Лекарка снова положила руки на стол, сцепив пальцы, и заговорила глядя прямо перед собой, в темноту:

— Не знаю, не дано. Светлые боги разделили людей пополам, не для того, чтобы обе половинки во всем одинаковыми были. Есть многое в нас, чего они никогда не поймут, и есть нечто в них, для нас непостижимое. Казалось бы, ну что там может быть такого? Злые, грубые, чувствами обделены, самовлюбленные — только себя видят и слышат, простые, как чурки деревянные, а поди ж ты, не понять! Иной разумом тяжел, как наковальня, мыслями и делами прямой, как бревно, а вдруг так просветлеет, таким понимающим и чувствующим сделается — чуть не в Ирий тебя вознесет… а потом опять — козел козлом. И что с ним делать? Ты видела, как они по праздникам стенка на стенку ходят? Глядеть тошно: у одного нос набок свернут, у другого глаз заплыл, у третьего зубов недочет, а на модах восторг, чуть не в пляс пускаются! Это можно понять? С железом убойным тетешкаются, как с дитем, а оно… оно им любовью отвечает! Железо смертельное! Это возможно постигнуть? Порой глянешь — сущий петух в курятнике — всех холопок перетоптал, чуть ли не на каждую бабу масляными глазами пялится, а жену любит! По-настоящему, без притворства! В это можно поверить?

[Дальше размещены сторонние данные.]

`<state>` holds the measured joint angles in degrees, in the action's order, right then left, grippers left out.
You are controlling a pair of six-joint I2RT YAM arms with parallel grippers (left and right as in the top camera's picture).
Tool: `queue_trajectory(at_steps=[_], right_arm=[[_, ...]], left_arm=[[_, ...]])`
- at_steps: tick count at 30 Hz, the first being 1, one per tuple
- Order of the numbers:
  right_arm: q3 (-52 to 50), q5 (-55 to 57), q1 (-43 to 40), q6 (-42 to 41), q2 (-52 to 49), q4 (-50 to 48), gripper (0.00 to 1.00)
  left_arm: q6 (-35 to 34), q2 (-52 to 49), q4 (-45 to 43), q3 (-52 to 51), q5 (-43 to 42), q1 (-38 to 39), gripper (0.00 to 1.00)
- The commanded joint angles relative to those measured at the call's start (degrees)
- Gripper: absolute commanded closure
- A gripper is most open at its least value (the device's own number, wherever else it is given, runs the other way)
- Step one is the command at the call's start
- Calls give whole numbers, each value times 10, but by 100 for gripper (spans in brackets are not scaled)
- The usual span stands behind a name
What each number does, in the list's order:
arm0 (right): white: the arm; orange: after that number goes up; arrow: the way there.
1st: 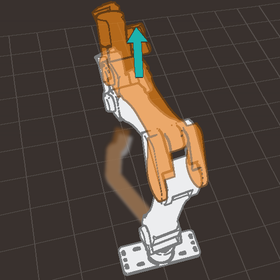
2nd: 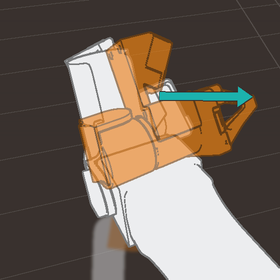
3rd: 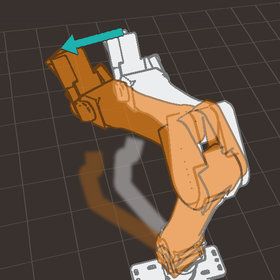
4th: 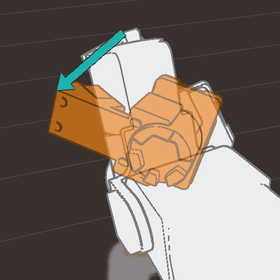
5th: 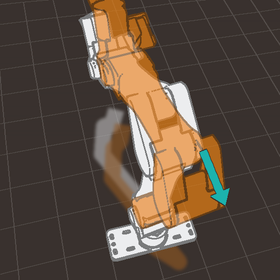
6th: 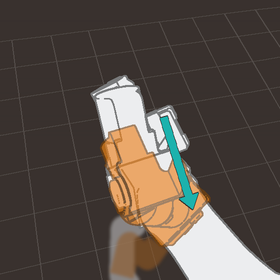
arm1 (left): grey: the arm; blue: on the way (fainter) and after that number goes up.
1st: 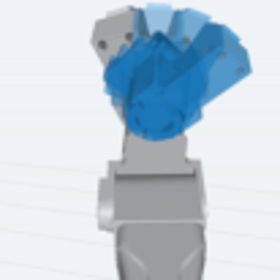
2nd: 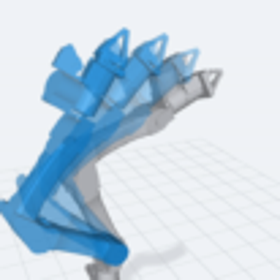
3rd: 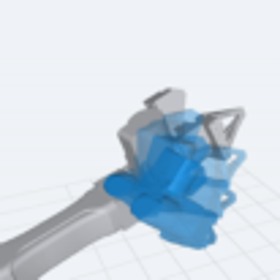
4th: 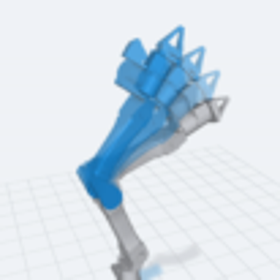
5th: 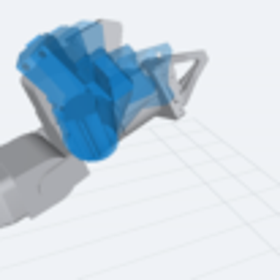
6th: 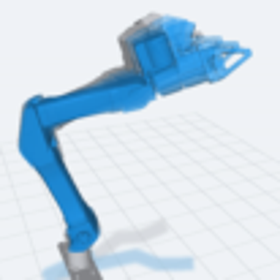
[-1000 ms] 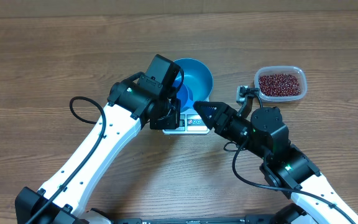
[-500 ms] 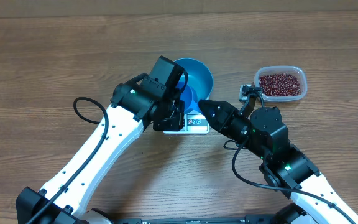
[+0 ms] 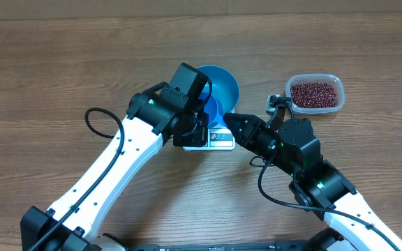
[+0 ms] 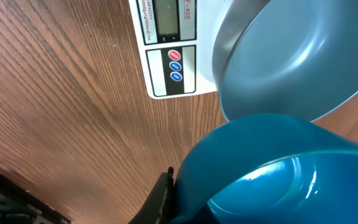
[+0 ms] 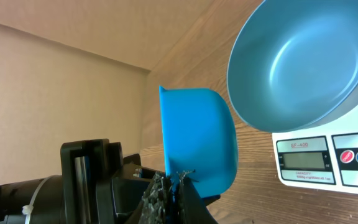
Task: Scoop item into bowl and weigh 150g on scale
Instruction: 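Close the right gripper on the scoop handle, taking it from the left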
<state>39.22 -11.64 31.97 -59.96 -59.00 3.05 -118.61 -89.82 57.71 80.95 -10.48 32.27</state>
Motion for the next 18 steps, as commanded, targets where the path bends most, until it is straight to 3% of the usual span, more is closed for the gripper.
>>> queue_trajectory(at_steps=[1,18], right_arm=[[14,5,3,2,-2,0,96],[14,4,3,2,-2,0,96]], left_arm=[[-8,-9,-2,8,-1,4,96],[-8,-9,-6,8,-1,4,96]])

— Но, мам… ты же их лечишь. И не только тела… и я уже умею.

— Мы знаем, хоть и не понимаем. Знаем. Или чувствуем. Ты, вот, понимаешь, почему на них так твой лекарский голос действует? Знаешь, что действует, чувствуешь, как они отзываются, подчиняются… А причины понимаешь? Но мы-то хоть знаем, а они и знать о нас ничего не хотят, кроме одного… кобели.

— Минька не кобель…

— Угу. У каждой из нас хотя бы один «не кобель» есть, только он потом вдруг козлом оказывается… или хряком.

— А ведь ты их боишься, мама. Ни разу не сказала «муж» или «мужчина», все время: «они», «иной», «козел», «кобель»…

— Боюсь, доченька. — Настена шумно вздохнула и продолжила говорить, все так же глядя куда-то в темноту. — В каждом из них зверь дремлет. Чутко, в любой миг вскинуться готовый. Хороший воевода умеет этих зверей, когда надо, пробудить всех разом. И тогда — победа, и убитых почти нет. Но не попусти светлые боги этим зверям в обыденной жизни пробудиться. Если у одного или нескольких, еще ничего — справиться можно, но если у многих…

Настена замолкла, Юлька тоже сидела не шевелясь и не издавая ни звука, было понятно, что мать вспомнила толпу, в которой зверей пробудил не воевода, а поп. Затянувшуюся паузу прервал звук удара ладонью по столу и, не то злой, не то досадливый, голос матери:

— И убить-то этого зверя нельзя! Знаю способ, почти любая баба это сделать способна, но нельзя! Лишился зверя внутри — не муж! Рохля, размазня, скотина тупая и ленивая. И изменить зверя тоже нельзя, потому что и без того, больше, чем у половины уроды внутри. У того же Лукашика сущий глухарь — поет, ничего вокруг не слышит и не видит. Только глухарь раз в год токует, а Лукашик все время. А есть такие… Тьфу, даже говорить неохота!

В избушке в очередной раз разлилась тишина. Темно и тихо, даже сверчок голоса не подает, только слышно, как за стенами слитно шелестят листья под порывами разгулявшегося ветра. Юлька беспокойно пошевелилась на лавке и неуверенно произнесла:

— Так тогда… мама, все же понятно.

— Да? И что ж тебе понятно? — отозвалась Настена. Несмотря на саркастическое построение фразы, в голосе ее не чувствовалось насмешки, скорее, раздумье.